“I should have shot myself in the head the day after she died.”
The old man had said that before too.
Carver’s gaze went to his black case lying on the deck a meter away. There were a hundred items in there that could make the old man talk, but the only things Carver had pulled so far were the regenerator and the laser scalpel. He needed to wrap this up if he wanted to get off the station in the next hour, but instead of heading toward his case, he turned and paced again.
“They just need a number, and this will all be over.” Carver would slit the old man’s throat, painless, or create that suicide scenario he’d spoken of. “The only person who can make this easier on yourself is you.”
The old man lifted his head, and Carver paused. He hadn’t done that in a while. A weight settled in Carver’s chest as he turned to face the former captain.
He rarely received full workups on the people he ended, but he could always tell when they deserved to die. There was a stench to them. Unmistakable evil soaked into their bones as blatantly as an alert for a Tellusian raid. Maybe because like recognized like, and Carver was as decayed inside as they were.
But when Captain Archibald met his gaze, none of Carver’s usual senses tweaked that this man was evil, that he deserved what was coming—that he’d deserved what Carver had already done, and healed, and done again.
“Did they tell you what happened to the boy?” the old man asked.
Thatwas different. The scalpel twitched in his hand, and Carver shook his head before he could think better of it.
Defeat entered the man’s eyes. “No. Of course not.” His head hung again. “Why would they tell a nothing shadow?”
Insults never landed with Carver. A person could call him anything they wanted, and it wouldn’t affect him.
But that softly spoken question twisted his insides tight.
“They just want a number,” he said again as he resumed his pacing. “How many?”
He turned the scalpel off, then on again. Then off.
Drip. Drip. Drip.The sound of blood hitting plastic slowed. If Carver wanted to end this, he needed that answer before the old man passed out.
“I’ve always wondered.” Archibald continued like Carver hadn’t asked the same question. “Hoped. Even though I knew hope was pointless.”
Carver stopped directly in front of him and turned the scalpel on. It hummed.
“I just didn’t want him to suffer, you know?” The old man’s voice was stronger than before. “We had to sacrifice him to save the others.He understood.” Then Archibald’s voice shook. “Do you think that’s possible?” Carver watched a different kind of light enter his eyes. “That they wouldn’t make a little boy suffer?”
Carver swallowed his scoff, feeding that hope nothing. Throughout his childhood, he’d seen little boys suffer day in and day out.
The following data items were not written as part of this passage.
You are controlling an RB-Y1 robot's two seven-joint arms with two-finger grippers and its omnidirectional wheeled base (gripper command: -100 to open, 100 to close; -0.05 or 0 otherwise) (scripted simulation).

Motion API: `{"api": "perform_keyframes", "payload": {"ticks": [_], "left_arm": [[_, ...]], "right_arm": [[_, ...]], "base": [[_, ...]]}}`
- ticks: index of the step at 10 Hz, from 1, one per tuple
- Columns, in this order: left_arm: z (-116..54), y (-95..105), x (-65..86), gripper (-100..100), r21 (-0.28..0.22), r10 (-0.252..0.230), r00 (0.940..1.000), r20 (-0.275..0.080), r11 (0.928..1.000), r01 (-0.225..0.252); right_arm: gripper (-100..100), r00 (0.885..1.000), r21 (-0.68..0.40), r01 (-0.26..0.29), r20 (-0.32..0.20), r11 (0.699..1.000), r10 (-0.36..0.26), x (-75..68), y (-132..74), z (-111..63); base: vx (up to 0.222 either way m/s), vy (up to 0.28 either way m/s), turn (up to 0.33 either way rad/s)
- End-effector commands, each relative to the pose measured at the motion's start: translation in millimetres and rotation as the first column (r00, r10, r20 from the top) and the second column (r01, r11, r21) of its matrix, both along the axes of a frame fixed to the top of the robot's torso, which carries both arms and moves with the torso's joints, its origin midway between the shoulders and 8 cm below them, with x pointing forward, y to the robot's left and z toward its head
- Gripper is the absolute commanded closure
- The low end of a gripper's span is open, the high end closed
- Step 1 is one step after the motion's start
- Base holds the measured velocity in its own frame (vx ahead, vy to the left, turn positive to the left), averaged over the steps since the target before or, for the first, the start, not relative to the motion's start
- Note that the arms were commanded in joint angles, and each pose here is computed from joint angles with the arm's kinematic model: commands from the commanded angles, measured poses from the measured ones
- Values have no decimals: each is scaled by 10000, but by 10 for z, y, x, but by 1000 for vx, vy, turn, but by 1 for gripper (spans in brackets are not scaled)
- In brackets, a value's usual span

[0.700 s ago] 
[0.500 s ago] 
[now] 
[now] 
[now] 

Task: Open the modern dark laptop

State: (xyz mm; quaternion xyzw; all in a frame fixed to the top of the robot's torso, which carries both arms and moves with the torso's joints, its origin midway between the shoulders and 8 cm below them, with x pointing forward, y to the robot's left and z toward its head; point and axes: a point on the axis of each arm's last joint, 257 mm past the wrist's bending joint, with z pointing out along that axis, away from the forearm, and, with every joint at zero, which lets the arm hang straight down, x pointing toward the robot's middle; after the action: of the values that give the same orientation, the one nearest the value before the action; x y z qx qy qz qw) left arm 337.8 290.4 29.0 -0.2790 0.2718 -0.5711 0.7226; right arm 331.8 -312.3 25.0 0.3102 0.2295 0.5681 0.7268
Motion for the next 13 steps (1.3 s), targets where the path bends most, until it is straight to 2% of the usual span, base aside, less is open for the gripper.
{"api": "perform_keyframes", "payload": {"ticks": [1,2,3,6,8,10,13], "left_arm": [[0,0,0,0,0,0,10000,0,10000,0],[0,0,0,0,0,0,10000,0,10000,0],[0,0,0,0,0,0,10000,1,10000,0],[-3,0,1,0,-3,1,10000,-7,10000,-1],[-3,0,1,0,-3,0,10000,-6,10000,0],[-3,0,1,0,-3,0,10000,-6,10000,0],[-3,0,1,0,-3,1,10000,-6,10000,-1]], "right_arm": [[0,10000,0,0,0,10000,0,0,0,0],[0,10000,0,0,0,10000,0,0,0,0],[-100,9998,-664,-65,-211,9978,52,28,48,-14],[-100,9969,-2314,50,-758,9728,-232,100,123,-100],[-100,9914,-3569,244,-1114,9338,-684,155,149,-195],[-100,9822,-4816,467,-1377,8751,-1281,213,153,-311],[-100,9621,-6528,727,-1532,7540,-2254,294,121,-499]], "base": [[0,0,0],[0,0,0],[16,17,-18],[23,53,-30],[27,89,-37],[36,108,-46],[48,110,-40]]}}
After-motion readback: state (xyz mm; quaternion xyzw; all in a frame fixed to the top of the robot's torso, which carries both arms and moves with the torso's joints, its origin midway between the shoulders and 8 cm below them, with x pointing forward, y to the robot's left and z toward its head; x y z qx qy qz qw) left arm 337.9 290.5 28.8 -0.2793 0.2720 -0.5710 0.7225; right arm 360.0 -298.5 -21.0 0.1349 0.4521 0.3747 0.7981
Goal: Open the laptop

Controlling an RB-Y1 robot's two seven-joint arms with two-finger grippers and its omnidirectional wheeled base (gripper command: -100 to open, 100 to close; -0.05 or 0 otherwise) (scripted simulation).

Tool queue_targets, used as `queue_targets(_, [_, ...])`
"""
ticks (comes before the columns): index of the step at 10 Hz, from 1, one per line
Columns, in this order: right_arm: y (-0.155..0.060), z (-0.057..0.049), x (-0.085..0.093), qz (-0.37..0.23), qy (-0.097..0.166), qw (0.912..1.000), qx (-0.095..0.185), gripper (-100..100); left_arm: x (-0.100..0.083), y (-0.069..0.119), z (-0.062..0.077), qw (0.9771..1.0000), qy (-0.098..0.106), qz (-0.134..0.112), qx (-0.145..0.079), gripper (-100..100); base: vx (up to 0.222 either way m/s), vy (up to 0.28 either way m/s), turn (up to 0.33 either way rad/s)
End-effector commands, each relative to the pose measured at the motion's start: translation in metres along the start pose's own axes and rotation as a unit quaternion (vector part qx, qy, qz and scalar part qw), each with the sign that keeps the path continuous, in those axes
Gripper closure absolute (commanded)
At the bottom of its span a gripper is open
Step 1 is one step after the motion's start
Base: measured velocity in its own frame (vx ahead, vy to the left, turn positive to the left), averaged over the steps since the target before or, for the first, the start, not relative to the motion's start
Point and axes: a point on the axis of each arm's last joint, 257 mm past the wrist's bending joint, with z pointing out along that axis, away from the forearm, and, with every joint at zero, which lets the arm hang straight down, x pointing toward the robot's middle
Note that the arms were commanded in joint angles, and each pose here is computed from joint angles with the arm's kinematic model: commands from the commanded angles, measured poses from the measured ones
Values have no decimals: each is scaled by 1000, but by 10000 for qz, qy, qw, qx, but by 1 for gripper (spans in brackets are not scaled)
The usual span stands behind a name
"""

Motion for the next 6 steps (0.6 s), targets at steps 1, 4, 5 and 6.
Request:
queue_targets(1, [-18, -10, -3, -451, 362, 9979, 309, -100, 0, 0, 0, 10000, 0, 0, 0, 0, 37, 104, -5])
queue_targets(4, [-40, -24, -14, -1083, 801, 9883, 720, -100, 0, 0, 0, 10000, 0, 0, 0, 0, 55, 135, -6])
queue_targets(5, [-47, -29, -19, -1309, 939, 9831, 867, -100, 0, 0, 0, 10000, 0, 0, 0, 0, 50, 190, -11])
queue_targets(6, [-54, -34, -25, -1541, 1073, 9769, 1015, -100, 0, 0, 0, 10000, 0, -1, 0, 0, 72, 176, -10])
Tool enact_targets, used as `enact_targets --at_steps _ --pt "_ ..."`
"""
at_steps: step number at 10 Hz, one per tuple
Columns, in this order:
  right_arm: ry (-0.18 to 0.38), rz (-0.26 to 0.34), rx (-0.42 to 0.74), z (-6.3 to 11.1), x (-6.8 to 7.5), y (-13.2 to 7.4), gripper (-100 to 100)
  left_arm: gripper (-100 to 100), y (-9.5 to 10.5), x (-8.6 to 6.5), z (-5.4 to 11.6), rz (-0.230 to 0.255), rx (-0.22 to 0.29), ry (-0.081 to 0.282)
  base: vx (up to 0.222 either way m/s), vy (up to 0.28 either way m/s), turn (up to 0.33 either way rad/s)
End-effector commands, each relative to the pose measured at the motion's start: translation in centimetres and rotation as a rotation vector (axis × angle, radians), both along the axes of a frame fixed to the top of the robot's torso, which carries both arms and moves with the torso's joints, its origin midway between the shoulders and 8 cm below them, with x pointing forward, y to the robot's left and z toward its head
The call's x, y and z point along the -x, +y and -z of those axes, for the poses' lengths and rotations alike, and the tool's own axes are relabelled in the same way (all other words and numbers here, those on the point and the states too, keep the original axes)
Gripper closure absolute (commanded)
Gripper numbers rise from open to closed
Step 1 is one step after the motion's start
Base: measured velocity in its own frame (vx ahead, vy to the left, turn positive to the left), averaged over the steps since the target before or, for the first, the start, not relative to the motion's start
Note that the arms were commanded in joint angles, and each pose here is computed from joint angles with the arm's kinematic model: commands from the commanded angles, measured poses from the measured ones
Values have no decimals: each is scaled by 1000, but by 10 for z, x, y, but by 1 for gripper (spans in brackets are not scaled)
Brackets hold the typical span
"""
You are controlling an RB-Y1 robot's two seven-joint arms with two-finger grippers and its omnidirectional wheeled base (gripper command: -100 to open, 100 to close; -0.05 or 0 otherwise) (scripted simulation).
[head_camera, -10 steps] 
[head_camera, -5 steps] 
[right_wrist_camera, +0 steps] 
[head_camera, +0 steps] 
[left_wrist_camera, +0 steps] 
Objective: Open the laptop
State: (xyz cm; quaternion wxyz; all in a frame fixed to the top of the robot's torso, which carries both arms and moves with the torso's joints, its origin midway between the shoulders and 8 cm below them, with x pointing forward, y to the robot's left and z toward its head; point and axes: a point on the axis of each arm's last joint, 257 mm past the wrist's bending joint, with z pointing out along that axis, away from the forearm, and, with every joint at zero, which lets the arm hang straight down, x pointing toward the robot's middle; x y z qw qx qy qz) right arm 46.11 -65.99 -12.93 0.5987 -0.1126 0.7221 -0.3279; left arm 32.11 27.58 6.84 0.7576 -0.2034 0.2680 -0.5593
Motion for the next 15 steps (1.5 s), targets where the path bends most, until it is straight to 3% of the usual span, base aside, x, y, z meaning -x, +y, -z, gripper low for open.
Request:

He’d been one of them.
After a moment, Archibald’s posture slumped, his gaze returning to the deck.
Carver should take that defeat and use it, manipulate it until the man was sobbing his secrets.
But he… didn’t.
He couldn’t let this go on, and couldn’t understand why he was having such a fucking hard time finishing the assignment.
“I deserve to suffer,” Archibald said, his voice only above a murmur.
Carver’s fingers flexed on the regenerator. It didn’t matter what this man had done. Those weren’t his orders. He just needed that fucking number.
Gritting his teeth, Carver stepped right up to him. He turned on the regenerator, and a different sort of buzzing filled the space. Looking down, he healed the oldest cut first, the one near his collarbone, while he gripped the laser scalpel in his other hand.
Once they were all healed, he’d start with the laser scalpel again. The old man would wear down. Eventually.
“Would Miranda want you to suffer like this?” he asked, trying another tactic.
The old man’s response came so fast, Carver hadn’t finished asking the question. “She knew what was at stake. We all did. She’d be doing the same thing right now if she were alive.”
The ferocity of the statement crashed through Carver. What the fuck was he talking about?